Required action. Copy out each line of the material that includes the word "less".

Supplied data.

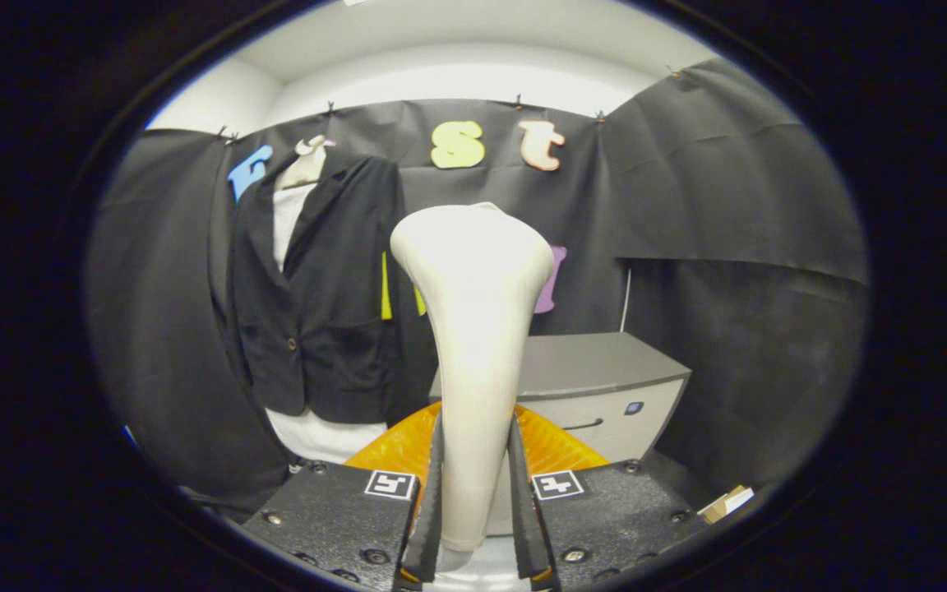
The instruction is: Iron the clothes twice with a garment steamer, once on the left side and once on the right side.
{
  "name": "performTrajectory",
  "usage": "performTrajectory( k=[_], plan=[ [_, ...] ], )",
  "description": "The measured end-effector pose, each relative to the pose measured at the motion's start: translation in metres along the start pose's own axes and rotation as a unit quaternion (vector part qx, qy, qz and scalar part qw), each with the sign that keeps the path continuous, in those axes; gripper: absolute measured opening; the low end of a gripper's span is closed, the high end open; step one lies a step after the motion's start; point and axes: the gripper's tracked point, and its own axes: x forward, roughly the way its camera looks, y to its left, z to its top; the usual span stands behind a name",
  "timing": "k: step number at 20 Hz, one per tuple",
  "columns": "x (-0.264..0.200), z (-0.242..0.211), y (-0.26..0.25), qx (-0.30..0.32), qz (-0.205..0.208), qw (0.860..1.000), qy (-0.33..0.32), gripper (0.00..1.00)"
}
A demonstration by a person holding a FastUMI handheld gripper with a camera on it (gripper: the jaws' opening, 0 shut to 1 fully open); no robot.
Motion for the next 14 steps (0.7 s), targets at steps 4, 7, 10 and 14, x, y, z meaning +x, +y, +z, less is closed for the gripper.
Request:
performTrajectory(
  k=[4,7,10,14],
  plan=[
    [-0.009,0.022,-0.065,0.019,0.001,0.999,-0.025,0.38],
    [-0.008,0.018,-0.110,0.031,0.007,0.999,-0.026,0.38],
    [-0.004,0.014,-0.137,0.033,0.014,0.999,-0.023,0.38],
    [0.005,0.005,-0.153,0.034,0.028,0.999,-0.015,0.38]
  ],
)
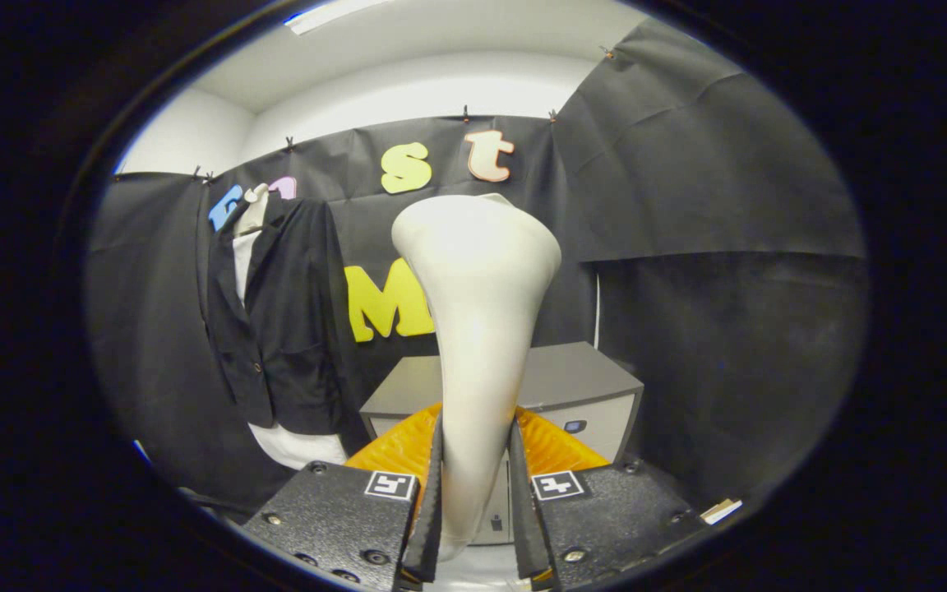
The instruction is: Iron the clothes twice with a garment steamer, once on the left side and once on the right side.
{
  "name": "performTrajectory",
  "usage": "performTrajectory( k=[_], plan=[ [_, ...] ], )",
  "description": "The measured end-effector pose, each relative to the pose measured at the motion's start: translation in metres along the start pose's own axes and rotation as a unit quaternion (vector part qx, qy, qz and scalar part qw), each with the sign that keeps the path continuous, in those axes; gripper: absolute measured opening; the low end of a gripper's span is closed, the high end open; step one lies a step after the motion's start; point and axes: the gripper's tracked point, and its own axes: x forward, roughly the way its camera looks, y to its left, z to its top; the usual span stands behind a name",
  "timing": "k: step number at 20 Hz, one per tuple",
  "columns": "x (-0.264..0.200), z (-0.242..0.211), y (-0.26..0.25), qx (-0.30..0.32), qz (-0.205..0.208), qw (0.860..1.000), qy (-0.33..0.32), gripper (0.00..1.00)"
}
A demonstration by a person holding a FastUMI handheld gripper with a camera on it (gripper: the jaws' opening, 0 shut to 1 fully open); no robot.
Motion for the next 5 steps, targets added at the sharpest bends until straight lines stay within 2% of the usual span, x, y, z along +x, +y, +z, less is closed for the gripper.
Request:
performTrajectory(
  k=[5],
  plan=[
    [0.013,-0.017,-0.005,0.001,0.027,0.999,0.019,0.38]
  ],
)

Worked solution.
Motion for the next 14 steps (0.7 s), targets at steps 4, 7, 10 and 14, x, y, z meaning +x, +y, +z, less is closed for the gripper.
Motion for the next 5 steps, targets added at the sharpest bends until straight lines stay within 2% of the usual span, x, y, z along +x, +y, +z, less is closed for the gripper.

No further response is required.